◆ WORK INSTRUCTIONS
Exact copy, no pictures: take the lines of the listing below from the first through the one containing "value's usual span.".

◆ DATA SHOWN
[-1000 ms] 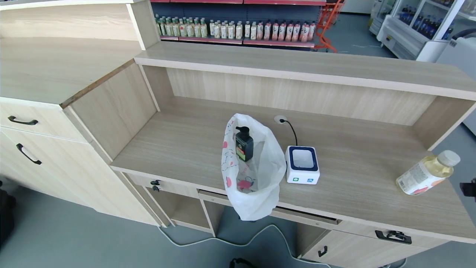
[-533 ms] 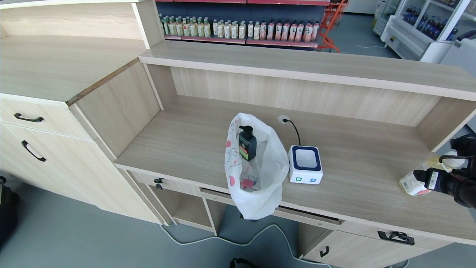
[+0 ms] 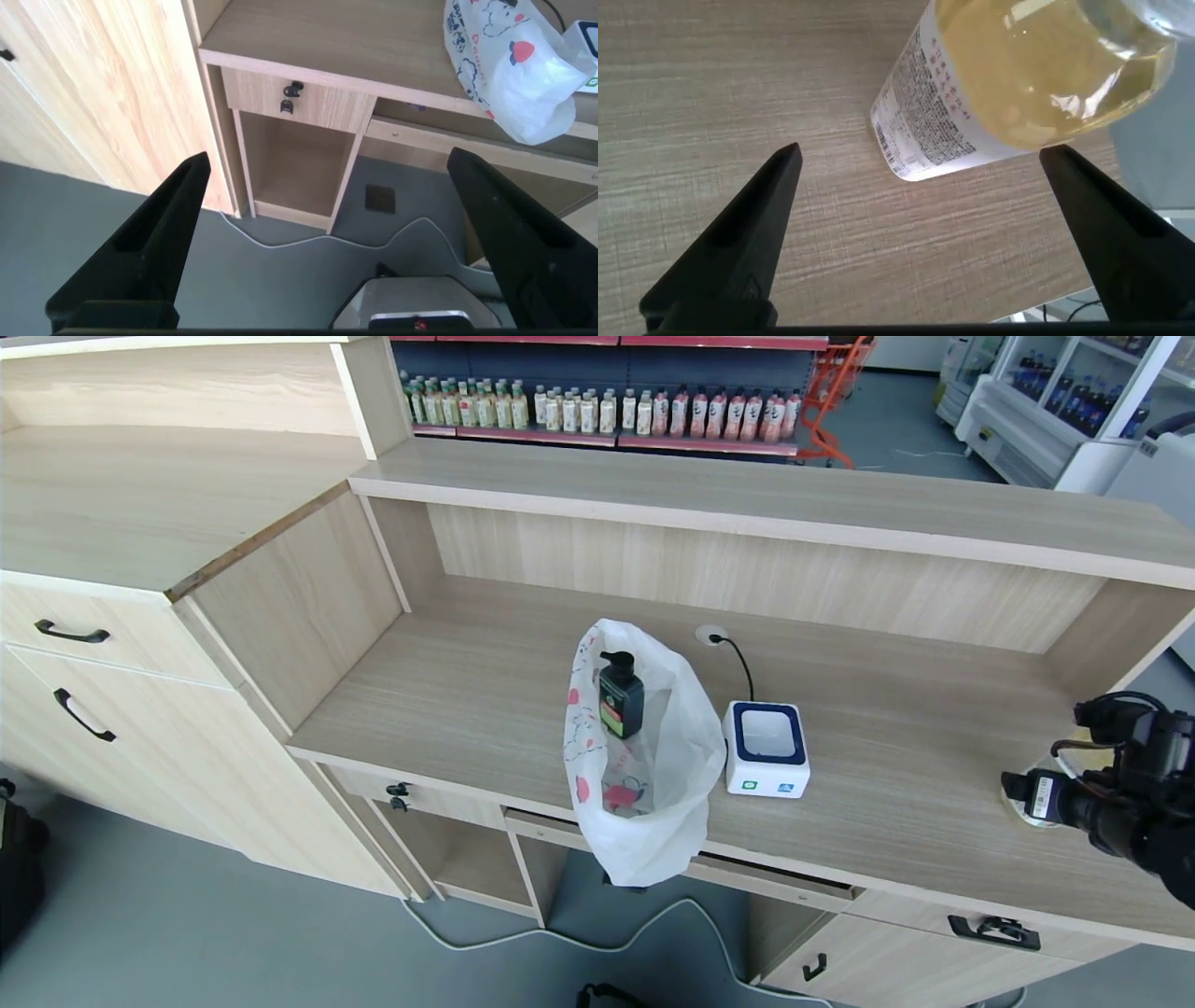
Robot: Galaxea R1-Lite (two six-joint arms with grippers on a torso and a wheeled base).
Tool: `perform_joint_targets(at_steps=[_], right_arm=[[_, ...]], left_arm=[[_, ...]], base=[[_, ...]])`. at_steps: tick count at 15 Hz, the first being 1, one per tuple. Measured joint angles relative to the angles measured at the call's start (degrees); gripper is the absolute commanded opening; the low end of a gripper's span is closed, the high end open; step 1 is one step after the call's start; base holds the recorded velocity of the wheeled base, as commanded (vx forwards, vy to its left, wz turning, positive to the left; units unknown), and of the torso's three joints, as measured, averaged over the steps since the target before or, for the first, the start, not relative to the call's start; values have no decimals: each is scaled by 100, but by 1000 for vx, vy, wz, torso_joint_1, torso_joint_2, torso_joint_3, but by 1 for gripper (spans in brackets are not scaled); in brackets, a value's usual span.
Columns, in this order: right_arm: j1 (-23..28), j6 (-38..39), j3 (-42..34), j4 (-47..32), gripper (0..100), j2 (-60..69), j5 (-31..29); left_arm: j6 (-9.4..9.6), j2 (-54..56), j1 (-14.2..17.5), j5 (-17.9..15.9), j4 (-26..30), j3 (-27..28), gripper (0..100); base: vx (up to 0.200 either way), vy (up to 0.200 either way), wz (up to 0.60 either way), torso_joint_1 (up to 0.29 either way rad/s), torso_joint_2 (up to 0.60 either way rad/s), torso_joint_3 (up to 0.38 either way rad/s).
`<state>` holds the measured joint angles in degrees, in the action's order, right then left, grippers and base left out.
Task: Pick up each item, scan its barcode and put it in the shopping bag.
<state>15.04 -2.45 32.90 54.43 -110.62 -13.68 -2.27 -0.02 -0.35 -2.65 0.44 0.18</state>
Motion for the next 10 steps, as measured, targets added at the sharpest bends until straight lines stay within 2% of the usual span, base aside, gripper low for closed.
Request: perform_joint_targets(at_steps=[3,10], right_arm=[[-33,-173,130,349,100,-241,13],[-88,-310,-2,246,100,-154,-6]], left_arm=[[2,0,0,0,0,0,100],[2,0,0,0,0,0,100]], base=[[0,0,0,0,0,0],[0,0,0,0,0,0]])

◆ ANSWER SECTION
[-1000 ms] 
[-533 ms] 
[+0 ms] 
Robot: Galaxea R1-Lite (two six-joint arms with grippers on a torso and a wheeled base).
Tool: `perform_joint_targets(at_steps=[_], right_arm=[[_, ...]], left_arm=[[_, ...]], base=[[_, ...]])`. at_steps: tick count at 15 Hz, the first being 1, one per tuple. Measured joint angles relative to the angles measured at the call's start (degrees); gripper is the absolute commanded opening; the low end of a gripper's span is closed, the high end open; step 1 is one step after the call's start; base holds the recorded velocity of the wheeled base, as commanded (vx forwards, vy to its left, wz turning, positive to the left; units unknown), and of the torso's three joints, as measured, averaged over the steps since the target before or, for the first, the start, not relative to the call's start; values have no decimals: each is scaled by 100, but by 1000 for vx, vy, wz, torso_joint_1, torso_joint_2, torso_joint_3, but by 1 for gripper (spans in brackets are not scaled); in brackets, a value's usual span.

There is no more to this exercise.